EXERCISE BRIEF:
Look for the line containing "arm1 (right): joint" in the listing below. Retype that line and every subsequent line through the last one, and only those.
Start of Block
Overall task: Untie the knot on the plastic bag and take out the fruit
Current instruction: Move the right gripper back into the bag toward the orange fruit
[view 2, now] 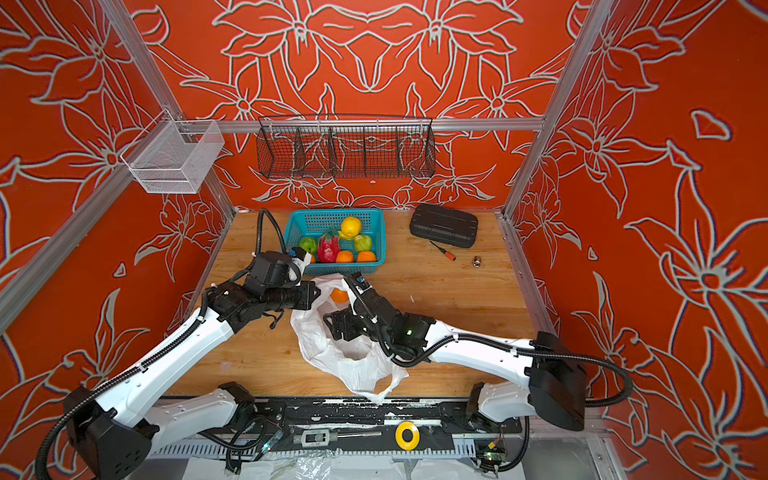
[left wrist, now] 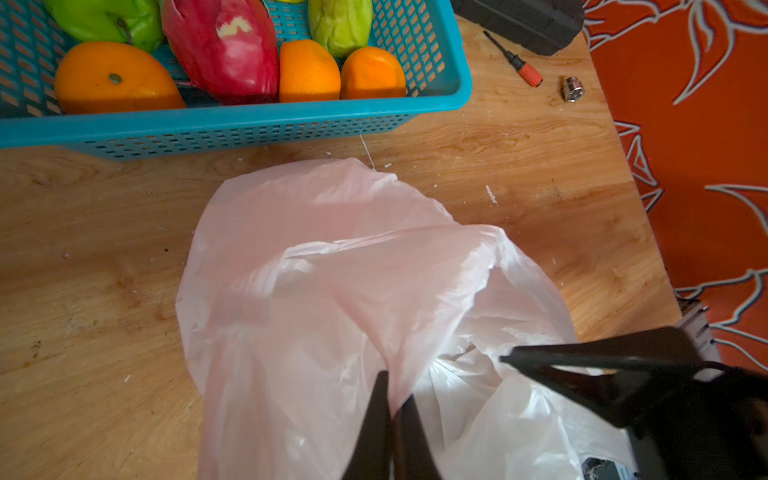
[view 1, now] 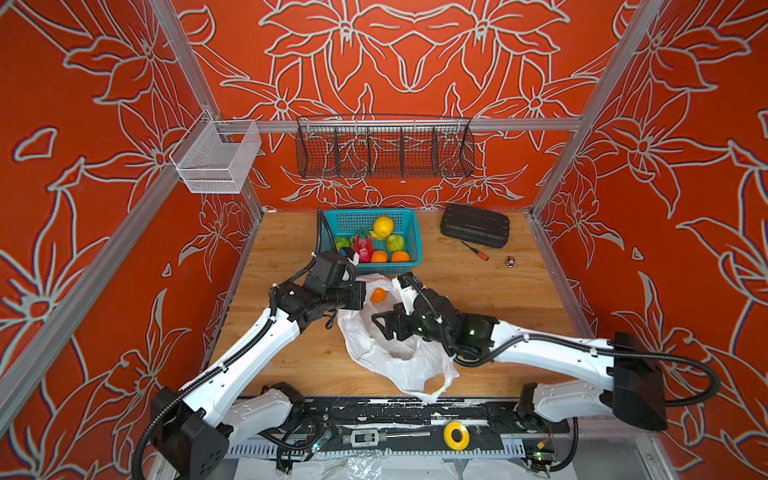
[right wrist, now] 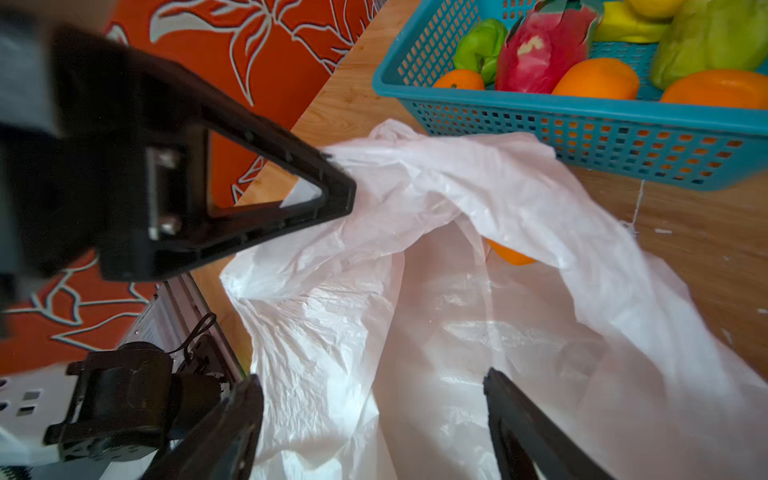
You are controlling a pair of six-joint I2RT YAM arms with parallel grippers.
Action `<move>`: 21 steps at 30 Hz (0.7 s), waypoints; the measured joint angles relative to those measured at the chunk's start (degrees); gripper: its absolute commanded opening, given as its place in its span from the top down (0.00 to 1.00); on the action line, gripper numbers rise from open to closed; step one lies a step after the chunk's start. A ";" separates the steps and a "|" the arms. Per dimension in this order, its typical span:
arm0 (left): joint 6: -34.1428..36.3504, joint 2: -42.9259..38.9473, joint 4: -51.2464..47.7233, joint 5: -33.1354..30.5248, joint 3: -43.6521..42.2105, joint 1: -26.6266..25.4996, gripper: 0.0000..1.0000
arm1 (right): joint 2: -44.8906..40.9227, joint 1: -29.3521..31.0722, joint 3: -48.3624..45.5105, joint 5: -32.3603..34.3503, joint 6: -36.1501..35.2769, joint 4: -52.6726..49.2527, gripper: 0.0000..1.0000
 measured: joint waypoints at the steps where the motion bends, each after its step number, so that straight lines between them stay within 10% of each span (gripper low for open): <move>1: -0.46 0.00 -0.04 0.04 0.22 0.00 1.00 | 1.79 0.31 0.00 0.52 0.28 0.85 0.15; 21: -3.37 -1.53 -1.62 1.42 0.26 0.00 1.00 | 26.73 -3.26 8.13 9.88 14.45 12.79 0.09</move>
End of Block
RESULT OF THIS TASK:
arm1 (right): joint 2: -44.8906..40.9227, joint 1: -29.3521..31.0722, joint 3: -48.3624..45.5105, joint 5: -32.3603..34.3503, joint 6: -36.1501..35.2769, joint 4: -52.6726..49.2527, gripper: 0.0000..1.0000
 measured: joint waypoints at the steps where the motion bends, each after its step number, so that straight lines between them stay within 10% of each span (gripper low for open): <move>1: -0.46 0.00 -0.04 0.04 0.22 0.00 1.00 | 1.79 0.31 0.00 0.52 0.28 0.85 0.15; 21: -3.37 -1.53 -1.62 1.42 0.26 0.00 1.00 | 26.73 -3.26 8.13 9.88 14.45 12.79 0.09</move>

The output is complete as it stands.